• **INSTRUCTIONS TO FOLLOW**
From the records below, set down exactly the lines starting with the line that contains "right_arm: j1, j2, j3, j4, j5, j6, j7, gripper" and going on through the line that contains "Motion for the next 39". Nothing else is wanted.

### INFORMATION SUPPLIED

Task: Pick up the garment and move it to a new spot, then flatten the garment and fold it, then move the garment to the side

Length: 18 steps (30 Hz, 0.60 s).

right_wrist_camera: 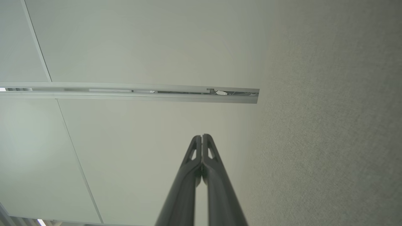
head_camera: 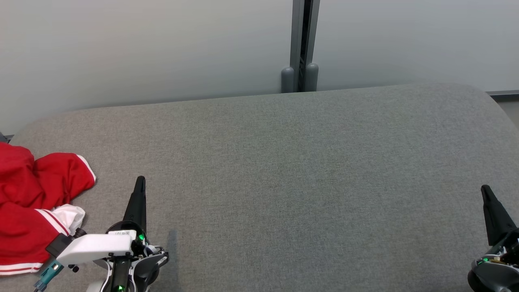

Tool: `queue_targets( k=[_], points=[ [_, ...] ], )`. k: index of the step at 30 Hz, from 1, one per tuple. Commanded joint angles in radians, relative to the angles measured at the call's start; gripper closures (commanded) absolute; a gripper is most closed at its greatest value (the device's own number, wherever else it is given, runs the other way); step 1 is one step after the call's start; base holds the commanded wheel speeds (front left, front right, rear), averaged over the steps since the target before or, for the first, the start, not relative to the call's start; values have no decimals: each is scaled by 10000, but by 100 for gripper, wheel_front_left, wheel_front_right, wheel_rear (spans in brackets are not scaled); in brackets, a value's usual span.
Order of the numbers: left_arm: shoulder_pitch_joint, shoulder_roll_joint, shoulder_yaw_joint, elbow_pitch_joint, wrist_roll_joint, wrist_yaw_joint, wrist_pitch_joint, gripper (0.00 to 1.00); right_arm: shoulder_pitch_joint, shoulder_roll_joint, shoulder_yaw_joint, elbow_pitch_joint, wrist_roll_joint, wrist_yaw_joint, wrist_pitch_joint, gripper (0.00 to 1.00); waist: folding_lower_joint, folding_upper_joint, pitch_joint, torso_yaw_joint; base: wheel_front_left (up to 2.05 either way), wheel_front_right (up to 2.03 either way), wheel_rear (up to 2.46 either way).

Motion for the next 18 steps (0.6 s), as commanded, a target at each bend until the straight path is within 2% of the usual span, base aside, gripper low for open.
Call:
queue_targets(
  k=[1,11,12,18],
  points=[
    [-132,31,18,-2,-33,-41,12,100,-45,-44,-19,22,69,19,25,100,0,0,0,0,0,0,0],
    [-132,31,18,-2,-33,-41,12,100,-45,-44,-19,22,69,19,25,100,0,0,0,0,0,0,0],
    [0,1,0,8,3,2,-1,0,0,4,8,6,-2,0,-2,0,1,0,0,0,0,0,0],
    [180,-16,2,165,23,6,-24,0,153,124,113,161,-83,-3,-139,0,0,0,4,1,0,0,0]
  ],
)
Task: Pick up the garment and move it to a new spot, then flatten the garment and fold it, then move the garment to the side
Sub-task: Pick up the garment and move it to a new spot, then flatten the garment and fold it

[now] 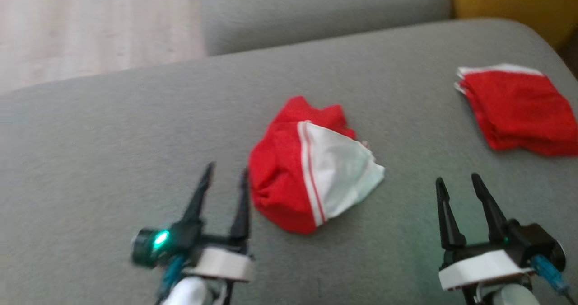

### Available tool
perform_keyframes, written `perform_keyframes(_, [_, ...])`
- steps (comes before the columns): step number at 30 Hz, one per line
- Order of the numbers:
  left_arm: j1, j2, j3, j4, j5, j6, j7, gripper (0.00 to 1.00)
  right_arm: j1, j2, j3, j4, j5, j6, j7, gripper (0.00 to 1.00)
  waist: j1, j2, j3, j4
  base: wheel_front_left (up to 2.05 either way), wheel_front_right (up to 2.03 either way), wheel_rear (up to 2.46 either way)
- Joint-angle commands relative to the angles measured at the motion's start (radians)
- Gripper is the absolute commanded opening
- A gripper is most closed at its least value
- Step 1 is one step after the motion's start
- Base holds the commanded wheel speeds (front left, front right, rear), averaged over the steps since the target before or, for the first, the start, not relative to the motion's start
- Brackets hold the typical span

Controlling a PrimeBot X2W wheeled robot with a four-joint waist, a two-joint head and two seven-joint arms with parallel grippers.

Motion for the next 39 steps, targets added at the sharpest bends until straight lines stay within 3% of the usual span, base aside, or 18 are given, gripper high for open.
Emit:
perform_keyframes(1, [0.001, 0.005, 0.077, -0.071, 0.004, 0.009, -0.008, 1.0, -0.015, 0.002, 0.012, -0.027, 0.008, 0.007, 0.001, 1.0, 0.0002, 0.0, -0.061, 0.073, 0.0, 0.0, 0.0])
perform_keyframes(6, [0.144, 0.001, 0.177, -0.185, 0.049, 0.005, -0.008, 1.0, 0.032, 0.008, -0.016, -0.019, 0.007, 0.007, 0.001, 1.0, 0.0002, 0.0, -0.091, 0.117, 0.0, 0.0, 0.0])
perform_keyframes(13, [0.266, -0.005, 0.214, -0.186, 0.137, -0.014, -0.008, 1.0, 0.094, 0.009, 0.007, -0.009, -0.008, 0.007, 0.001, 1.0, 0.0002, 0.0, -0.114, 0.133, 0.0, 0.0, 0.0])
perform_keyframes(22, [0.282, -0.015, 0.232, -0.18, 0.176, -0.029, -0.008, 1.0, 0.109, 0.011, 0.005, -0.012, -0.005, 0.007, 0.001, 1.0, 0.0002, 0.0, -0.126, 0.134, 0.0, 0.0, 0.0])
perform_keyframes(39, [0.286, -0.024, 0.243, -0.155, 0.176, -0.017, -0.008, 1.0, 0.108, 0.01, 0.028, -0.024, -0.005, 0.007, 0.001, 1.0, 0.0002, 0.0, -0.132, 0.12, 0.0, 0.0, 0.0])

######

• **RESPONSE**
  right_arm: j1, j2, j3, j4, j5, j6, j7, gripper (0.00 to 1.00)
  waist: j1, j2, j3, j4
  base: wheel_front_left (up to 2.05 either way), wheel_front_right (up to 2.03 either way), wheel_rear (up to 2.46 either way)
- Joint-angle commands relative to the angles measured at the motion's start (radians)
- Gripper is the absolute commanded opening
- A gripper is most closed at its least value
- Step 1 is one step after the motion's start
- Base holds the commanded wheel speeds (front left, front right, rear), averaged over the steps since the target before or, for the first, the start, not relative to the motion's start
- Brackets hold the typical span

Controlling a PrimeBot X2W wheeled robot with a four-joint waist, a two-joint head and two seven-joint arms with parallel grippers.

Motion for the next 39 steps, targets added at the sharpest bends until straight lines stay within 3% of the usual span, base aside, or 18 are given, gripper high for open.

Nothing else belongs in this answer.